Checking READ but not EXECUTE upon an execute check could permit a
mounter to execute unauthorized code, if it can context mount from a
readable-but-not-executable context to an executable context.

Note btw that cp --preserve=all doesn't quite operate as expected if
dealing with a context mount. You can't preserve the original security
context if copying to a context mount unless the two contexts happen to
already match. So I'm not sure how that model applies in the case of a
context mount.

Does the breaking commit (007ea44892e6) fix a real bug affecting users?
If not, I'd recommend just reverting it.

That is certainly an option, but... this is all about context=
mounts, right? Which allows mounter to override MAC checks under the
new mount? On any mount, not just overlay, right? So why is overlay
special?

With other filesystems, the files are only accessible under the context specified by the mounter (and you can't mount it twice with differing context mount options). With overlay, the file is simultaneously accessible under both the context specified by the mounter via the overlay and under its lower/upper context via the lower/upper dir.

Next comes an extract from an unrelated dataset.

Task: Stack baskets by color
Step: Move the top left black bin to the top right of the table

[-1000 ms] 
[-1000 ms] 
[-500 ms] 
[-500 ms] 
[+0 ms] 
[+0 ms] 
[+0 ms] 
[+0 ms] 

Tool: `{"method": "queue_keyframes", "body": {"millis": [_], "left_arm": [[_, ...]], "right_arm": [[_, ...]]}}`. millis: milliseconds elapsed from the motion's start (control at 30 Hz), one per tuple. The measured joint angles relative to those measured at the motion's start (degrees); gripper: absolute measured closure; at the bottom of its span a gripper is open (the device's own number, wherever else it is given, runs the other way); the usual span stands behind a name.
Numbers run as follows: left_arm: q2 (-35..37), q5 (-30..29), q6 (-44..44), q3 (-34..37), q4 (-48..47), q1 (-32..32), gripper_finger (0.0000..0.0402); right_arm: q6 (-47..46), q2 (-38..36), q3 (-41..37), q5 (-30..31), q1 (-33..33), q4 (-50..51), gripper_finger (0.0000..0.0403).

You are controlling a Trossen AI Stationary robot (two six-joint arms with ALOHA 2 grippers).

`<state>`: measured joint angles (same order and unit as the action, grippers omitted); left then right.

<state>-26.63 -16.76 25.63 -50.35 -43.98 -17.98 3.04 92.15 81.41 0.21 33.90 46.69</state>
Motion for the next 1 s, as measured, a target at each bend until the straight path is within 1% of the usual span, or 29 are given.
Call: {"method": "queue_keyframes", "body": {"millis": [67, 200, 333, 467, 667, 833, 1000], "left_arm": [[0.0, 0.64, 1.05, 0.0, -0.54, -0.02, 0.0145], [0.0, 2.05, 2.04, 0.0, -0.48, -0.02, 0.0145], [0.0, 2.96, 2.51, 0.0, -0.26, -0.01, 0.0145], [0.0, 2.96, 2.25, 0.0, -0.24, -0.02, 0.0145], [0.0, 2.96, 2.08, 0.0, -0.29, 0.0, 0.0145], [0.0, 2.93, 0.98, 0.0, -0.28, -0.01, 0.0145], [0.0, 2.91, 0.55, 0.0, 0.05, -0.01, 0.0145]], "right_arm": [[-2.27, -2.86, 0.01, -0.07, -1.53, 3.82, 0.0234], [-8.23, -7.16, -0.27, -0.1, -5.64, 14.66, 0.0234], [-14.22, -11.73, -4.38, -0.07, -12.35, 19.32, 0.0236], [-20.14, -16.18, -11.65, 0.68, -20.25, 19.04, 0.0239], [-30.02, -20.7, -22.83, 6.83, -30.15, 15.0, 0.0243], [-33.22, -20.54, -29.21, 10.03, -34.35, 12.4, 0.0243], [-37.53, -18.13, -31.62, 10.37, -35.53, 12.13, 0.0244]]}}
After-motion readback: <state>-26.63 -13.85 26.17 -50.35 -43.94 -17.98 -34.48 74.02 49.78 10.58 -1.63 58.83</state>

Generally we only use context mounts on other filesystems when they have no label information at all (no security.selinux xattrs) or when they are completely untrusted to provide that information; the context specified by the mounter is the only basis for access control. With overlay, we are frequently dealing with labeled lower and upper directories in a filesystem we trust.

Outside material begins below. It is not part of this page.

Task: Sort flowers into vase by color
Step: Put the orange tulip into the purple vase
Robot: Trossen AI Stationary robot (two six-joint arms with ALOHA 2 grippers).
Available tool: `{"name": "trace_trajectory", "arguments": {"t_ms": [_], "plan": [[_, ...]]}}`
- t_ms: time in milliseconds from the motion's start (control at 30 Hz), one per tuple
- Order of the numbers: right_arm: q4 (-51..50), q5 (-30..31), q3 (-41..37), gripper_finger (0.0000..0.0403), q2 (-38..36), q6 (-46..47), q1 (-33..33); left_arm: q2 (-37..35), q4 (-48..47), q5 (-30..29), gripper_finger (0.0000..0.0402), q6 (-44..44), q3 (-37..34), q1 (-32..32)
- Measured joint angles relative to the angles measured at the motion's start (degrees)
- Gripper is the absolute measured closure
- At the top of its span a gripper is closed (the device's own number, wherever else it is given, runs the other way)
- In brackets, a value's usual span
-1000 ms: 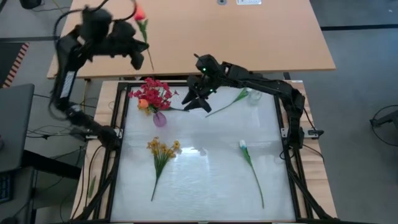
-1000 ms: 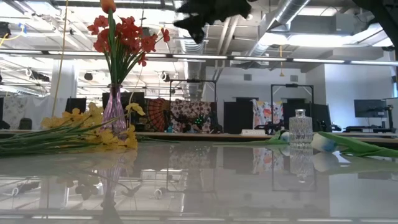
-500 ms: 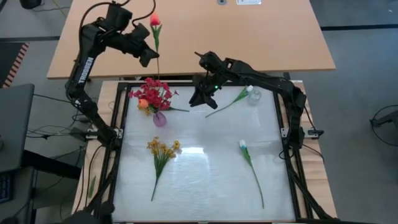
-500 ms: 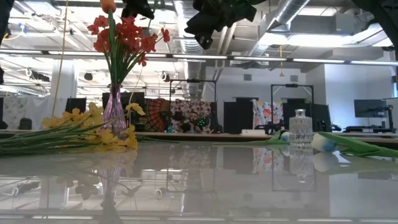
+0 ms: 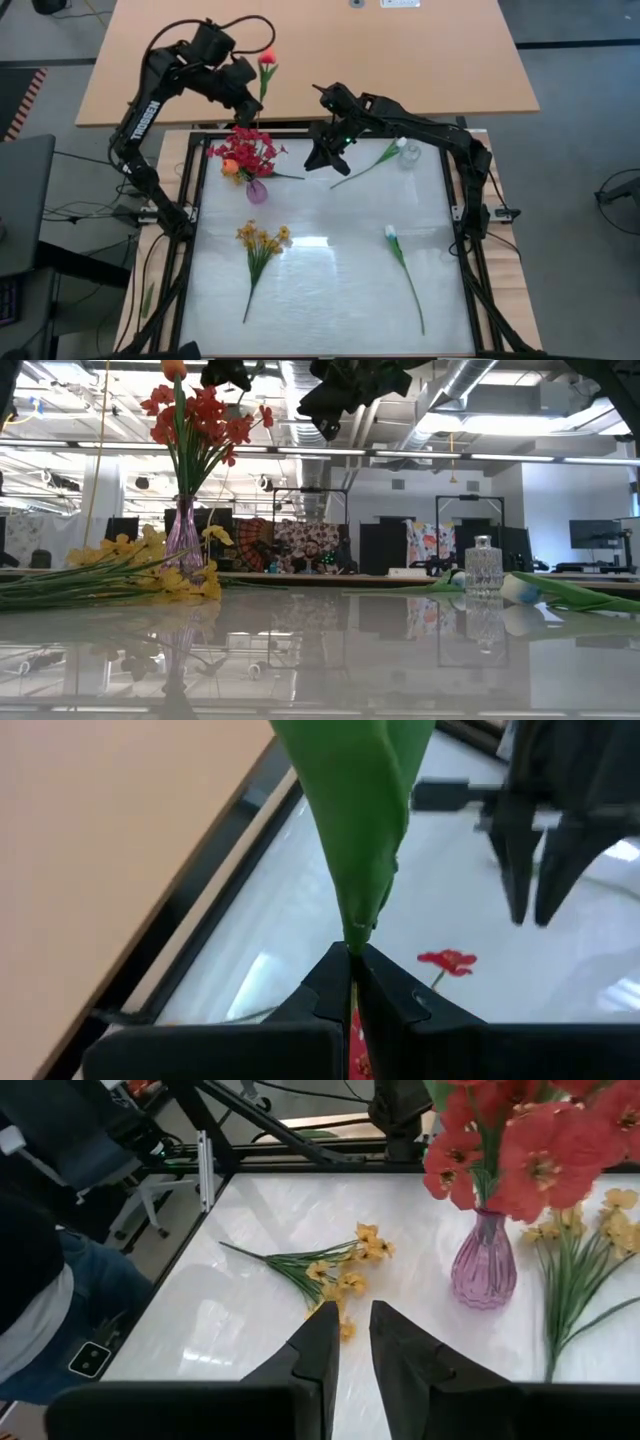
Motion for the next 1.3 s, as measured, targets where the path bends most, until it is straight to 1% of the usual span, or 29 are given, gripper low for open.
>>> {"name": "trace_trajectory", "arguments": {"t_ms": [267, 367, 500, 633, 833, 900, 1000, 1200, 1300], "plan": [[-1.28, -0.01, -0.53, 0.0317, -0.03, -3.07, 0.23, -0.01, 0.32, -2.63, 0.0401, -2.11, -6.05, -4.13], [0.71, -0.45, -4.12, 0.0318, -0.26, -2.25, -1.03, -0.07, 0.84, -4.66, 0.0401, -2.49, -7.34, -6.07], [5.26, -3.11, -11.06, 0.0318, -0.39, 0.82, -2.68, -0.22, 0.48, -8.51, 0.0401, -2.62, -7.34, -7.97], [10.05, -4.23, -16.61, 0.0318, -0.37, 3.55, -2.50, -0.76, 0.53, -10.67, 0.0401, -3.59, -7.34, -8.96], [12.53, -4.30, -17.75, 0.0318, -0.39, 4.16, -1.14, -3.26, 1.08, -13.30, 0.0401, -5.45, -7.38, -10.07], [13.77, -4.29, -17.75, 0.0317, -0.39, 4.22, -0.86, -4.35, 2.19, -14.12, 0.0401, -6.56, -8.70, -10.60], [15.40, -4.28, -17.75, 0.0317, -0.39, 4.62, -0.66, -7.03, 5.54, -15.20, 0.0401, -7.26, -13.47, -11.69], [15.76, -4.21, -17.75, 0.0317, -0.39, 4.64, -0.68, -15.13, 16.10, -16.49, 0.0401, -10.70, -26.93, -13.20], [16.02, -4.20, -17.75, 0.0317, -0.39, 4.79, -0.68, -19.21, 16.14, -17.00, 0.0401, -12.65, -32.43, -13.18]]}}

It seems like overlay has a goal of preventing the mounter from escalating its access through an overlay mount.

I'd just like to see proper justification for why we should be doing
those checks on underlying layer that simply don't belong there, IMO.
I'm sure you know better than I that it's not just about real bugs
affecting users, it's about having a clear, well defined model to base
the design on. And by reverting the breaking commit, I don't see us
getting closer to that.

It seems like the NFS folks raised a number of concerns with the overlay approach beyond just these two checks, and Android has their override_creds=off use case. Maybe the overlay model needs a more significant rethinking than just these two cases.